WORK TO BE COMPLETED:
Reproduce exactly the line with "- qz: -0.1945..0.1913" and every line that follows it below, up to and including the last one. Do not include pictures or anything else.

AVAILABLE DATA:
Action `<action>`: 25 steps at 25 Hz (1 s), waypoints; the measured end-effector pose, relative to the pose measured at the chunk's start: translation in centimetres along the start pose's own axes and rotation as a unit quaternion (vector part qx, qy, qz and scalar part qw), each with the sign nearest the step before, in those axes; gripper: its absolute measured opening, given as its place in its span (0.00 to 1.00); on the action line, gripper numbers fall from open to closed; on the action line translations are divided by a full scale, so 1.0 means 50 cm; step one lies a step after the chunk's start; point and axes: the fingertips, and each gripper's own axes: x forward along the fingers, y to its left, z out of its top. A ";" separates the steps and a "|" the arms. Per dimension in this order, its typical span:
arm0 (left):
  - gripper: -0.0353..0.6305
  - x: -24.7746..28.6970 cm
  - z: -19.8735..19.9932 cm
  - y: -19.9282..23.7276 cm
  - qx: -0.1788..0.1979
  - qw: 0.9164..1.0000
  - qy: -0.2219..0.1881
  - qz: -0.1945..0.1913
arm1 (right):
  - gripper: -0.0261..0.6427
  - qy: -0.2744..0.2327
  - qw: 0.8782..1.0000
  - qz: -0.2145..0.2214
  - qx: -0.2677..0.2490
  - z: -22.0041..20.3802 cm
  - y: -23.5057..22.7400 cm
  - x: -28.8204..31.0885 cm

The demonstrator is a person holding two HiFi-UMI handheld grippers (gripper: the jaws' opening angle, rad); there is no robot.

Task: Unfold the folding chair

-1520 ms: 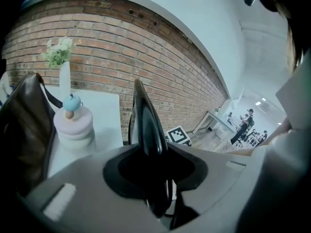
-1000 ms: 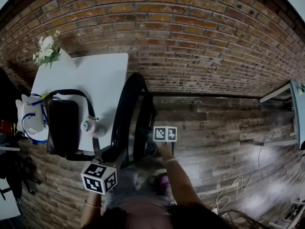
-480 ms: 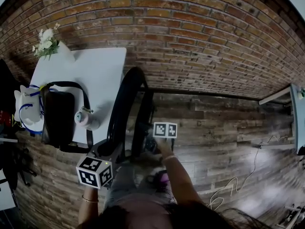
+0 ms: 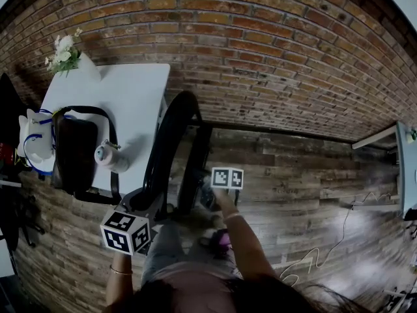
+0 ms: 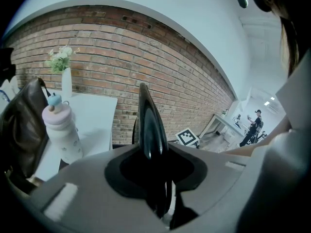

RESPONSE TO THIS TASK:
  - qz: -0.1945..0.1913
arm1 (right):
  - gripper: -0.0261..0.6427
  - qy: -0.2744..0.2327
  - qw: 0.8782..1.0000
  - qz: -0.2145..0.2214
  - qx: -0.2677..0.2490
  - z: -22.0041..20.3802 cm
  - y: -23.5057..22.7400 cm
  - x: -28.8204..31.0885 cm

The demonstrator is a person holding two HiFi-UMI handheld grippers (gripper: the jaws' opening angle, rad); there is no robot.

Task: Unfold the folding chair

-1520 ms: 
-1000 ms: 
-480 ms: 
+0 ms: 
+0 ms: 

The answer contains nothing further.